The input data to DID are flows and time consumption of evaluation of each flow is around 7 milliseconds. According to [27], on average, we can assume each flow contains 78 packets, and each packet contains 870 bytes. As a result, the proposed model in our test environment can handle around 75 Megabit per second traffic data per GPU. This can be a challenge in high-performance applications. However, by applying various optimizations, the above performance can be significantly increased and this can be an interesting direction for future works.

4.4 Discussion

According to our experiments, the proposed deep intrusion detection (DID) approach can have a comparative advantage over previous works in inspecting more varieties of attacks, especially those who manipulate the payload of traffic. However, the proposed approach has some challenges which should be addressed in future works. Some of these challenges are discussed below.

The main current shortcoming of using deep learning in network detection is its throughput. By increasing the Internet bandwidth, we have to count on devices with high throughput along with a high detection rate and low false alarm. Consequently, according to the complexity of deep learning algorithms, one of the main forward steps toward this goal is to optimize the deep intrusion detectors and implement them over high-performance devices like FPGAs or ASICs.

One of the most challenging issues in the scope of intrusion detection systems is analyzing the encrypted traffics. Since the content of encrypted flows is randomized, most of the signature-based IDSes have significant issues with these kinds of traffics. Evaluation of DID framework over encrypted traffics can be studied in future works.

Another challenge to making ML-based IDSes more applicable in practice is to adapt them to imbalanced data. The imbalance of data can make a machine learning model tend to the “more observed” (major) category. However, detecting the minor category may be of high value for us (such as detecting cancer in medical applications or attack detection in computer networks). Alongside, if the test dataset is also imbalanced, the overall detection rate of the algorithm cannot provide a useful measure of the performance of the intrusion detection method in real scenarios. For example, for a dataset with 95% benign traffic, this can lead to a model that labels all the inputs as benign traffic to achieve \(95\%\) accuracy while the desired goal of the intrusion detection system is to detect attacks as much as possible with low false positive. In this paper, the data reduction mechanism for the majority group has been applied. However, this solution can cause some losses in the diversity of the major category (i.e., in this paper, the benign traffic). Consequently, some kinds of benign flows may be detected as attacks in a more comprehensive dataset, which has more complicated attacks.

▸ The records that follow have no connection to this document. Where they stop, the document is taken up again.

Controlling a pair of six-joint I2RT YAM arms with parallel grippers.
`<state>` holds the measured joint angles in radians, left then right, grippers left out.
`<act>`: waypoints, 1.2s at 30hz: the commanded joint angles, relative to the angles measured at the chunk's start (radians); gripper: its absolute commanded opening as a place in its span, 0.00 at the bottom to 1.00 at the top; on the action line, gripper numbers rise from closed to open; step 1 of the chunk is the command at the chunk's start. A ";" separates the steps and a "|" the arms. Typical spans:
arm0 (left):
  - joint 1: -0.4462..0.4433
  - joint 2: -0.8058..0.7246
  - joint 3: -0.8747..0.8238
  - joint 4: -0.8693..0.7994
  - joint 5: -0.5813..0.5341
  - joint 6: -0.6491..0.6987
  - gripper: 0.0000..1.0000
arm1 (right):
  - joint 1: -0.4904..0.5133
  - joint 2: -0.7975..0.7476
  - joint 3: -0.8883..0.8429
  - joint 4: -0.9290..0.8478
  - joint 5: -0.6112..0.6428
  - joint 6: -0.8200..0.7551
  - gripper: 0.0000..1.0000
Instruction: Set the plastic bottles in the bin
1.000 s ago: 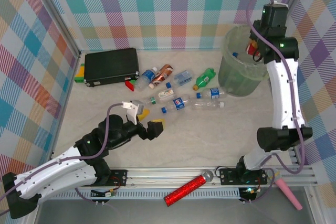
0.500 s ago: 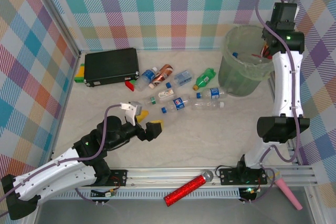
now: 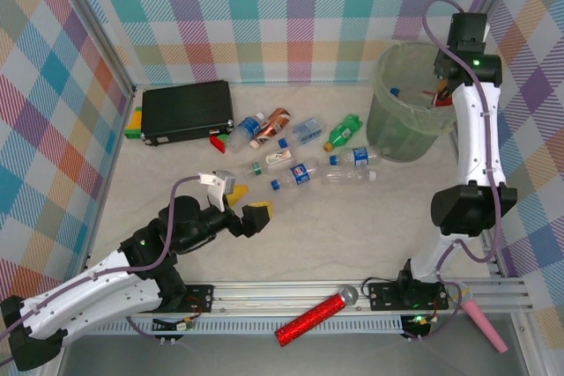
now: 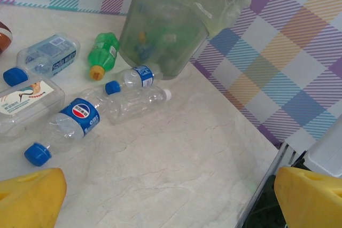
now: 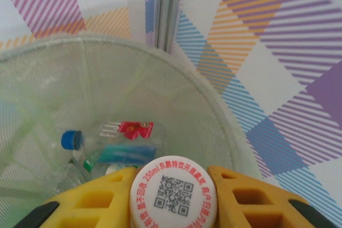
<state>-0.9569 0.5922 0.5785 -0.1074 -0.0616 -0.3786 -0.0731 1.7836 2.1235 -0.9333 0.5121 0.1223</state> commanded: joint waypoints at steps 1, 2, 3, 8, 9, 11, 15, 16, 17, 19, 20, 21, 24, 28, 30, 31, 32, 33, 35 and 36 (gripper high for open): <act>0.003 -0.013 -0.002 -0.023 -0.001 -0.005 1.00 | -0.010 -0.029 -0.059 0.036 -0.026 0.007 0.34; 0.003 -0.012 -0.002 -0.023 -0.002 -0.005 1.00 | -0.012 -0.038 -0.077 0.046 -0.042 0.012 0.36; 0.003 -0.011 -0.002 -0.023 -0.001 -0.005 1.00 | -0.015 -0.042 -0.084 0.047 -0.050 0.019 0.37; 0.003 -0.014 0.000 -0.031 0.000 -0.004 1.00 | -0.018 -0.037 -0.088 0.034 -0.063 0.031 0.38; 0.003 -0.015 0.000 -0.031 0.000 -0.004 0.99 | -0.018 -0.037 -0.087 0.033 -0.063 0.033 0.38; 0.004 -0.021 -0.003 -0.032 -0.001 -0.004 1.00 | -0.018 -0.036 -0.085 0.030 -0.059 0.030 0.38; 0.001 -0.024 -0.004 -0.034 -0.007 -0.004 1.00 | -0.018 -0.032 -0.070 0.016 -0.049 0.027 0.74; 0.003 -0.025 -0.003 -0.034 -0.007 -0.003 1.00 | -0.018 -0.030 -0.063 0.009 -0.046 0.027 0.82; 0.003 -0.025 -0.003 -0.033 -0.006 -0.003 0.99 | -0.018 -0.028 -0.057 0.004 -0.045 0.025 0.82; 0.004 -0.023 -0.004 -0.031 -0.005 -0.003 1.00 | -0.018 -0.031 -0.054 0.002 -0.045 0.022 0.82; 0.004 -0.023 -0.004 -0.031 -0.006 -0.003 1.00 | -0.019 -0.032 -0.053 0.004 -0.046 0.022 0.83; 0.003 -0.023 -0.004 -0.031 -0.005 -0.002 1.00 | -0.018 -0.034 -0.052 0.003 -0.046 0.020 0.83; 0.004 -0.025 -0.005 -0.033 -0.005 -0.003 1.00 | -0.018 -0.039 -0.050 0.003 -0.060 0.020 0.84; 0.003 -0.025 -0.007 -0.033 -0.007 -0.004 0.99 | -0.017 -0.048 -0.047 -0.003 -0.077 0.021 0.97; 0.004 -0.024 -0.006 -0.034 -0.008 -0.004 1.00 | -0.018 -0.056 -0.048 -0.004 -0.093 0.023 0.99; 0.004 -0.023 -0.007 -0.037 -0.012 -0.004 1.00 | -0.019 -0.063 -0.049 -0.007 -0.099 0.025 0.99; 0.003 -0.021 -0.006 -0.039 -0.017 -0.004 1.00 | -0.017 -0.070 -0.048 -0.008 -0.109 0.031 0.99; 0.003 -0.017 -0.006 -0.043 -0.021 -0.004 0.99 | -0.016 -0.079 -0.049 -0.007 -0.121 0.035 0.99; 0.004 -0.005 -0.005 -0.051 -0.038 -0.009 1.00 | -0.011 -0.103 -0.053 -0.012 -0.145 0.051 0.99; 0.003 0.001 -0.004 -0.053 -0.044 -0.010 1.00 | -0.007 -0.114 -0.056 -0.016 -0.156 0.059 0.99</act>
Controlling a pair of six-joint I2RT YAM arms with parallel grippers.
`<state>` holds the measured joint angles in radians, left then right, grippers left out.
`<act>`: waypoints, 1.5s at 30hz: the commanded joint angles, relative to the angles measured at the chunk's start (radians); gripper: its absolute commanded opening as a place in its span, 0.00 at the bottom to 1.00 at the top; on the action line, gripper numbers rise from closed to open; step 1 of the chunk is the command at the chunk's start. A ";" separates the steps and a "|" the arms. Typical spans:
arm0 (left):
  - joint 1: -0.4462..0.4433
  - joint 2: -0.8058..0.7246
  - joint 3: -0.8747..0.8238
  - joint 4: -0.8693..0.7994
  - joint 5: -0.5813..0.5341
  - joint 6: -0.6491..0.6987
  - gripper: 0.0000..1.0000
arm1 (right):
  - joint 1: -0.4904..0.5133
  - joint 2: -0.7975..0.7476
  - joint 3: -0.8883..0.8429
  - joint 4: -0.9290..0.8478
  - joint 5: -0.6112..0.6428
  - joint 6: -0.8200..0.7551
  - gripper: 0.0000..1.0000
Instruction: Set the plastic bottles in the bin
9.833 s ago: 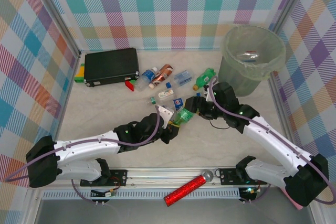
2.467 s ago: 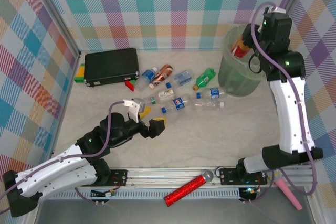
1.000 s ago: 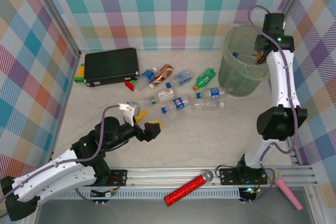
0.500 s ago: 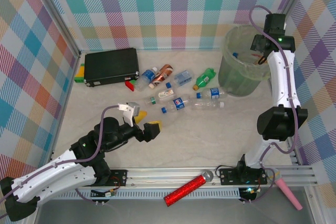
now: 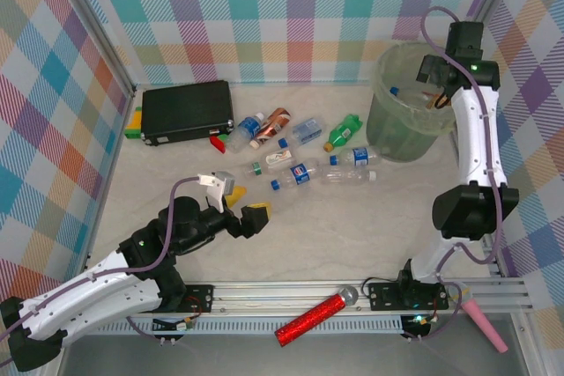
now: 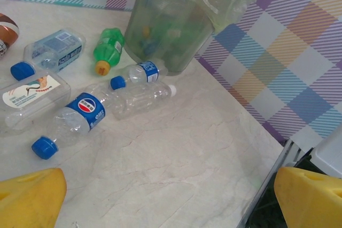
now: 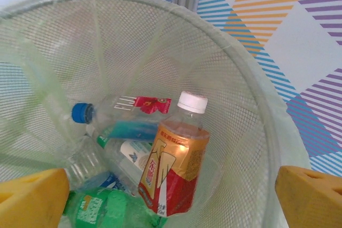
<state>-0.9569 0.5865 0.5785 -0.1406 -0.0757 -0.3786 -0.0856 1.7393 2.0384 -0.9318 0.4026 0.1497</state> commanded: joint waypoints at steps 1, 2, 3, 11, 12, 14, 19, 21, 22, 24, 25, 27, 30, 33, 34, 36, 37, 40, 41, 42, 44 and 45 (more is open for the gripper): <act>0.003 0.015 -0.002 -0.021 -0.032 -0.012 0.99 | 0.014 -0.085 0.023 -0.017 -0.059 0.037 0.99; 0.003 0.028 0.000 -0.021 -0.037 -0.014 1.00 | 0.025 -0.101 0.010 -0.017 -0.069 0.044 0.99; 0.004 0.039 0.000 -0.022 -0.043 -0.017 1.00 | 0.036 -0.117 -0.001 -0.020 -0.079 0.051 0.99; 0.003 0.152 0.000 -0.004 -0.069 -0.042 1.00 | 0.193 -0.327 -0.255 0.046 -0.150 0.105 0.99; 0.004 0.167 0.002 -0.006 -0.078 -0.044 1.00 | 0.209 -0.358 -0.298 0.064 -0.162 0.114 0.99; 0.004 0.205 0.016 -0.009 -0.091 -0.044 1.00 | 0.252 -0.430 -0.403 0.103 -0.192 0.146 0.99; 0.004 0.296 0.033 0.005 -0.148 -0.048 1.00 | 0.353 -0.550 -0.607 0.161 -0.235 0.196 0.99; 0.005 0.344 0.046 0.013 -0.159 -0.039 0.99 | 0.386 -0.589 -0.688 0.188 -0.252 0.215 0.99; 0.006 0.374 0.056 0.013 -0.163 -0.034 0.98 | 0.401 -0.612 -0.734 0.205 -0.262 0.223 0.99; 0.007 0.439 0.084 0.013 -0.170 -0.026 0.98 | 0.425 -0.652 -0.823 0.249 -0.284 0.241 0.99; 0.010 0.474 0.098 0.016 -0.164 -0.014 0.98 | 0.433 -0.672 -0.868 0.275 -0.302 0.246 0.99; 0.015 0.543 0.126 0.028 -0.149 0.020 0.98 | 0.444 -0.704 -0.943 0.317 -0.333 0.256 0.99; 0.037 0.661 0.180 0.032 -0.133 0.059 0.99 | 0.448 -0.747 -1.043 0.385 -0.383 0.267 0.99; 0.067 0.776 0.230 0.049 -0.110 0.095 0.99 | 0.448 -0.781 -1.119 0.444 -0.422 0.273 0.99; 0.078 0.813 0.246 0.060 -0.104 0.107 0.99 | 0.447 -0.793 -1.142 0.464 -0.438 0.277 0.99; 0.093 0.872 0.276 0.079 -0.093 0.133 0.98 | 0.448 -0.809 -1.178 0.493 -0.461 0.292 0.99; 0.105 0.904 0.294 0.086 -0.089 0.144 0.98 | 0.448 -0.818 -1.194 0.504 -0.469 0.301 0.99; 0.136 0.992 0.345 0.095 -0.066 0.173 0.96 | 0.448 -0.835 -1.225 0.528 -0.499 0.308 0.99; 0.147 1.021 0.364 0.095 -0.052 0.183 0.95 | 0.448 -0.839 -1.227 0.526 -0.501 0.306 0.99; 0.152 1.041 0.379 0.094 -0.040 0.189 0.94 | 0.448 -0.842 -1.230 0.528 -0.503 0.300 0.99; 0.163 1.091 0.416 0.091 -0.026 0.206 0.94 | 0.447 -0.848 -1.234 0.529 -0.507 0.288 0.99; 0.165 1.110 0.432 0.086 -0.026 0.214 0.94 | 0.448 -0.851 -1.236 0.530 -0.506 0.284 0.99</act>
<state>-0.8047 1.6592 0.9581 -0.0700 -0.1364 -0.2146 0.3557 0.9073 0.8124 -0.4541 -0.0723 0.4370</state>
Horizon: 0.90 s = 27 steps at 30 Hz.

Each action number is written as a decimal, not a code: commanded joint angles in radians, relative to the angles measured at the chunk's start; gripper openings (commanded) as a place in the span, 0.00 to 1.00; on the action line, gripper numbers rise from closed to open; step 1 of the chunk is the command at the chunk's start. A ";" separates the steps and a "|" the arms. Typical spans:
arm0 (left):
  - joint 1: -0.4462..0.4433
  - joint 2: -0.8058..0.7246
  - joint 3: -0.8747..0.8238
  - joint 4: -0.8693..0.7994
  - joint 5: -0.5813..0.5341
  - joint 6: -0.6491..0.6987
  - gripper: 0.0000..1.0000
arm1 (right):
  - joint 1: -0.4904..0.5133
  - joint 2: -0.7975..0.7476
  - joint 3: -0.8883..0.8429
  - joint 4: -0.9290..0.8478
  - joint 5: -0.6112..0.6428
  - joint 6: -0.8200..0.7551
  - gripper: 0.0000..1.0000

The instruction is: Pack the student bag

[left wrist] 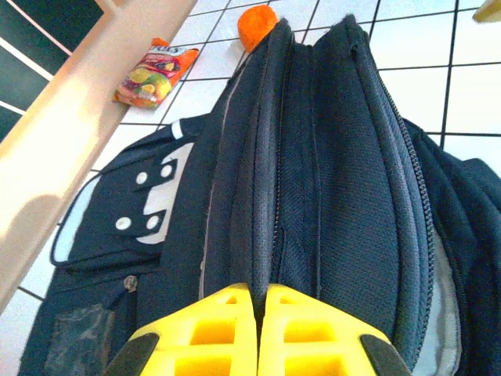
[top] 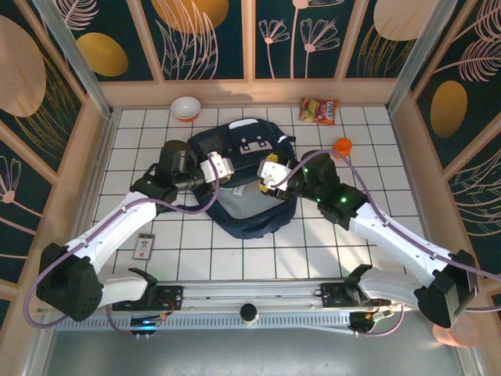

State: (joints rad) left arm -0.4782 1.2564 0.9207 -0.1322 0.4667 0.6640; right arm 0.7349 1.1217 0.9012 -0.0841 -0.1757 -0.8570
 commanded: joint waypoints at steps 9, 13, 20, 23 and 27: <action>-0.002 0.002 0.079 0.072 0.100 -0.078 0.00 | 0.010 0.192 0.032 0.119 0.005 -0.171 0.63; -0.002 -0.011 0.071 0.071 0.096 -0.110 0.00 | -0.003 0.245 0.065 0.144 -0.004 -0.163 0.22; 0.239 -0.039 -0.084 0.086 0.249 -0.219 0.52 | -0.120 0.153 0.070 0.077 -0.215 -0.153 0.00; 0.279 0.000 -0.119 0.044 0.216 -0.173 0.53 | -0.143 0.151 0.088 0.031 -0.251 -0.162 0.00; 0.326 0.096 -0.137 0.046 0.202 -0.112 0.55 | -0.153 0.147 0.073 0.066 -0.275 -0.138 0.00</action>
State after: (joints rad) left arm -0.1741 1.2957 0.7967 -0.0738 0.6315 0.4961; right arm 0.5880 1.3132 0.9417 -0.0597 -0.3698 -1.0183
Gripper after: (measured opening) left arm 0.547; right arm 0.084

Finally, in this research, we have used a labeled dataset for training the model. However, the lack of adequate diversity in this dataset can lead to poor performance in real networks. On the other hand, each network has its own behavior for normal traffics (like the number of new connections per second), which may be considered an abnormal behavior in other networks. Hence, it is very crucial that we learn the models according to their deployment environment.

5 Conclusion

This paper presented a Deep Intrusion Detection approach that uses deep learning algorithms for detecting a wide range of attacks, including content-based ones like SQL injection and Heartbleed attack. We have used an LSTM-based model as an implementation of the deep learning module of the DID approach. LSTM layers can extract meaningful relations among bytes of packets of each flow. Besides using dropout layers, we tried to avoid overfitting. Four metrics that provide valuable information in intrusion detection applications have been selected for evaluation, namely precision, recall, fall-out, and \(F_{1}\) score. On the CIC-IDS2017 dataset, we have achieved a precision of 0.992, fall-out of 0.2, recall of 0.998, and \(F_{1}\) score of 0.994. Furthermore, on the CSE-CIC-IDS2018, the recall of 0.923 and precision of 0.933 achieved. The experimental results show that the proposed approach has better performance than the previous works.